By Michael Sainato

When Richard Spencer appeared at the University of Virginia in Charlottesville in August, the nation recoiled in horror. The “Unite the Right” rally was attended by dozens of Neo-Nazis who showed up with tiki torches to intimidate efforts to remove a Confederate Statue of General Robert E. Lee. The white supremacists wound up clashing with protesters; five white supremacists brutally assaulted 20 year-old Deandre Harris, a white supremacist used his car to drive into protesters, an attack that killed Heather Heyer and injured several others, and a white supremacist fired a gun at the rally.

Similar violence was anticipated when the University of Florida caved in permitting Richard Spencer to hold an event on the school’s campus on October 19. Several other universities cited security concerns in denying Spencer’s speaking requests, including Penn State, Michigan State University, Louisiana State University, and Ohio State University. The University of Florida was the first to opt against fighting in court against Spencer’s attorneys, providing Spencer with a safe space to hold his event.

Florida Governor Rick Scott declared a state of emergency in preparation for the event. Security costs for the school were estimated at nearly $600,000. A militarized police presence descended upon Gainesville, Florida where the event took place. Some main roads on campus were blockaded with dump trucks. Two police helicopters monitored the event and protests the entire day.

Though Spencer held his event, it had an abysmal turnout. Hundreds of protesters attended the event outside and several dozen managed to obtain tickets to the event inside, where Spencer was heckled and shout down.

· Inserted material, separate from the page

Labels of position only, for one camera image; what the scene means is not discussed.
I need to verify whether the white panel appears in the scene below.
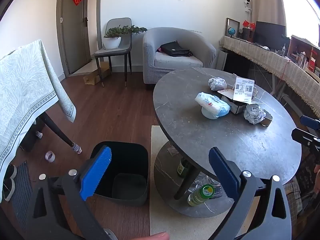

His group managed to rally only a few individuals, while students and protesters exceeded well over 1,000 in attendance despite the University of Florida administration discouraging protesters from attending.

“If you’re in high school and there’s a bully on campus that beats up kids and do this and do that, if you don’t stand up to that bully, what he going to continue to do? Bully,” one protester told me at the #NoNazisAtUF rally. He noted the Gainesville area has a history of racism, from the Rosewood Massacre that occurred nearby to his own experiences of being pulled over by police for no reason on a regular basis because of the way he looks. “So if we don’t protest and we don’t fight against this, this action that he’s trying to take, he’s going to continue. And then to tell the one’s that are quiet to have hatred towards people, ‘Hey, you can come out and join us because you don’t have anything to worry about.’ Later on it will be too late. Then how would you be able to fight them if they continue to do it, and magnify?”

Because of the peaceful protests, Spencer was forced to shut down the event early, and didn’t have the numbers or support to stage a rally resembling the ones he organized in Charlottesville. The day was not without incident though. Gainesville Police Department arrested three white supremacists for firing a gun toward protesters after Spencer’s speech around 5:30 PM. The Gainesville Sun reported, “William Henry Fears, 30, of Pasadena, Texas; Colton Gene Fears, 28, also of Pasadena; and Tyler Eugene Tenbrink, 28, of Richmond, Texas; were charged with attempted homicide and held in the Alachua County jail. Tenbrink was also charged with being a felon in possession of a weapon.” Tenbrink fired a shot at a protestor a few blocks away from the protests, but missed before he sped off with his other two accomplices.